Novel checkpoint receptors on dendritic cells license the cytotoxic activity of tumor-infiltrating T cells

Dendritic cells (DC), are widely appreciated for their prominent capacity to stimulate anti-tumor T cells. Nevertheless, attempts to harness DC vaccination as a therapeutic strategy did not lead to eradication of established solid tumors. Thus, a better understanding of DC mechanisms is an urgent challenge to develop improved immunotherapy. We have recently provided new insights to the limited clinical benefit of DC vaccines by demonstrating that T cells must obtain two signals, by different DC subsets in order to elicit their cytotoxic activity: MHC-dependant signal in the tumor-draining lymph nodes (DLN) by classical DC, and an additional one, which is MHC-independent, in the tumor sites by activated monocyte-derived DC (MoDC). We further demonstrated that vaccinations with both classical and MoDC pulsed with tumor antigens are not sufficient to induce tumor regression in mice with established tumors. Our findings indicated that signals provided by activated MoDC are requisite for eliciting in situ the cytotoxic activity of antigen-experienced CD8+ T cells. However, the mechanism of this novel interaction pathway between DC and T cells is unknown.
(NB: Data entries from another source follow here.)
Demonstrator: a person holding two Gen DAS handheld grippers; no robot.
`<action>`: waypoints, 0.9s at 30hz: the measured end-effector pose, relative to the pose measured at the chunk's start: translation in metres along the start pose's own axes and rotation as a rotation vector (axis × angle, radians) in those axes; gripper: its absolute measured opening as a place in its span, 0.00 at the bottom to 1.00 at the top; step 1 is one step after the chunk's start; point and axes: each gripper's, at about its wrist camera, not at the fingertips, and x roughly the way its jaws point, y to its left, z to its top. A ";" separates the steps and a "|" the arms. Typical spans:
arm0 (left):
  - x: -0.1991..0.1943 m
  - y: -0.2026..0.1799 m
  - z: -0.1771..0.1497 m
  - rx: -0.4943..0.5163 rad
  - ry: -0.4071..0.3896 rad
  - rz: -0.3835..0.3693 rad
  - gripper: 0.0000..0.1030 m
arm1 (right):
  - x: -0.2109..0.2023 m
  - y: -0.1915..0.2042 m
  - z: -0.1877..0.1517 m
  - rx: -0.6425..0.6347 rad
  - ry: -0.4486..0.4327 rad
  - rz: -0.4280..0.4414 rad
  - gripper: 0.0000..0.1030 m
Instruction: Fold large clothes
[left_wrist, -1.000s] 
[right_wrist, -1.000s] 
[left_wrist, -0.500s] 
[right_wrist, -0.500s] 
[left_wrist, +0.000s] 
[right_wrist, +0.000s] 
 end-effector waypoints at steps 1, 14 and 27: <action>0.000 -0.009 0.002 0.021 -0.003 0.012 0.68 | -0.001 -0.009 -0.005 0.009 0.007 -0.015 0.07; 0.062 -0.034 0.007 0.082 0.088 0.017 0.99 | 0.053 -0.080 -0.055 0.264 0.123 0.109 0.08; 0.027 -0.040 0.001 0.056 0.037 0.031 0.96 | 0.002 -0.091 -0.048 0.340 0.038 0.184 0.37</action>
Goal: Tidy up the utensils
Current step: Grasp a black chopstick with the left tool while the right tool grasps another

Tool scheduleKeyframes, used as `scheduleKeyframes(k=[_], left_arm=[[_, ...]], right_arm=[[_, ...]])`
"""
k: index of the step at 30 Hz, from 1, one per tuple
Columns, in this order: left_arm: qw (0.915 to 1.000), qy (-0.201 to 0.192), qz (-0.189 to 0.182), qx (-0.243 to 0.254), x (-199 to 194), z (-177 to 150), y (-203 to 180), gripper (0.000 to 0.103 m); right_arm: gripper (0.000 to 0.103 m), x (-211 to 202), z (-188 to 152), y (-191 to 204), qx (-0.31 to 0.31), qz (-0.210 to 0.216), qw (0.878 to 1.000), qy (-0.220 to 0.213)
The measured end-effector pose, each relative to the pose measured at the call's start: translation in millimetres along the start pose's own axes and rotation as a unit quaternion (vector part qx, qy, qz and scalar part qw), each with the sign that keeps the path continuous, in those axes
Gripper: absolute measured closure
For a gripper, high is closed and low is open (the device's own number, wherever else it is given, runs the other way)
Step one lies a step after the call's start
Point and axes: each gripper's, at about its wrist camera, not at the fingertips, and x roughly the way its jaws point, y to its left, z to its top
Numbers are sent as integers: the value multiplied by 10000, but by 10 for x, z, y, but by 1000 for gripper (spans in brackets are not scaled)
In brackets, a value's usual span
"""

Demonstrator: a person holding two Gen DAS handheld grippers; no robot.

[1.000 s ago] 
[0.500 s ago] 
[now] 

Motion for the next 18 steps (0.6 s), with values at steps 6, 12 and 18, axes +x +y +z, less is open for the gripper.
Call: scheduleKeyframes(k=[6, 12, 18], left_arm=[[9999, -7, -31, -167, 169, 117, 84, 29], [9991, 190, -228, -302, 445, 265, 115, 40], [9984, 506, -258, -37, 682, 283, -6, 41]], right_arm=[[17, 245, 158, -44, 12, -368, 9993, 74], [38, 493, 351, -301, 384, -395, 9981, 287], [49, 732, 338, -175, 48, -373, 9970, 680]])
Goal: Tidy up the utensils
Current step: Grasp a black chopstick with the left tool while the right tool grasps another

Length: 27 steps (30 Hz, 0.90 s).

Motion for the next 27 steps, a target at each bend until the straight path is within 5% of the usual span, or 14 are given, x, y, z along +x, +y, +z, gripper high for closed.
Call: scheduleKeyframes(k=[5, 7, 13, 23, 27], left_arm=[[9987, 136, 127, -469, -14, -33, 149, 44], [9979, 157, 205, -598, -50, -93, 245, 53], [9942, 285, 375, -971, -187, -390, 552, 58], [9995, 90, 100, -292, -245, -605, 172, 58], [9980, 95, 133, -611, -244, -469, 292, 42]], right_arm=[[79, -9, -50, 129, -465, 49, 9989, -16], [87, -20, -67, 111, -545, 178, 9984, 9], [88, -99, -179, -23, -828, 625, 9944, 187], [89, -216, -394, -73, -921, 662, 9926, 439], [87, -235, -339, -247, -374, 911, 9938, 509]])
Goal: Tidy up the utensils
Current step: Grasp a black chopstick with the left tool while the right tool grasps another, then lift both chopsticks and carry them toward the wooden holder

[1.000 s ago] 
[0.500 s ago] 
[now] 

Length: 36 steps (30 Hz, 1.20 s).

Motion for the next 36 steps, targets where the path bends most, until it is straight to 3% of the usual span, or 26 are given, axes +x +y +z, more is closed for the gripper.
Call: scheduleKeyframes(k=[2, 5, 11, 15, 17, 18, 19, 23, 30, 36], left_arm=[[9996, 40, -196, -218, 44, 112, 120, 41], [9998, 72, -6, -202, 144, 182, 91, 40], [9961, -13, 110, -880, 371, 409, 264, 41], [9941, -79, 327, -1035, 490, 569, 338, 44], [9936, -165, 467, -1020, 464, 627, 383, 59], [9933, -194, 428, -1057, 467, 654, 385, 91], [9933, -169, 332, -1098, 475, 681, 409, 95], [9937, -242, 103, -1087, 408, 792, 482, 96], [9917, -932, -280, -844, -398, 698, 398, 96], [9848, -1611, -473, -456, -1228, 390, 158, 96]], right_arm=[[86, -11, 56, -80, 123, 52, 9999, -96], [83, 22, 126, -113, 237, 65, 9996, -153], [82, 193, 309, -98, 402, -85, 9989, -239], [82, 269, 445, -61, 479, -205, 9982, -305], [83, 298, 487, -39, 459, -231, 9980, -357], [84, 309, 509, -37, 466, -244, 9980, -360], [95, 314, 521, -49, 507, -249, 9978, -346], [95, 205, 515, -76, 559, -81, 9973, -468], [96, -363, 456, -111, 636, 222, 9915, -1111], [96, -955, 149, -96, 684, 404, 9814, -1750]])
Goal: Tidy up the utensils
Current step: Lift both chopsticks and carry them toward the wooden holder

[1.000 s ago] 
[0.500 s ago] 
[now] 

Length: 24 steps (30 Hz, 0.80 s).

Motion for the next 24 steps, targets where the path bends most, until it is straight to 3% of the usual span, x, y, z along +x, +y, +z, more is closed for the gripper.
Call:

Overall, this study provides novel insights into the spatial organization of DC subsets across the organism in cancer and into the unique signals that each subset provides to T cells. The results from this work are also expected to revisit the signaling cascade required to fully activate T cells and to suggest a therapeutic framework to increase the potency of CD8+ T cell-based therapies in “cold tumors” and in non-responding individuals.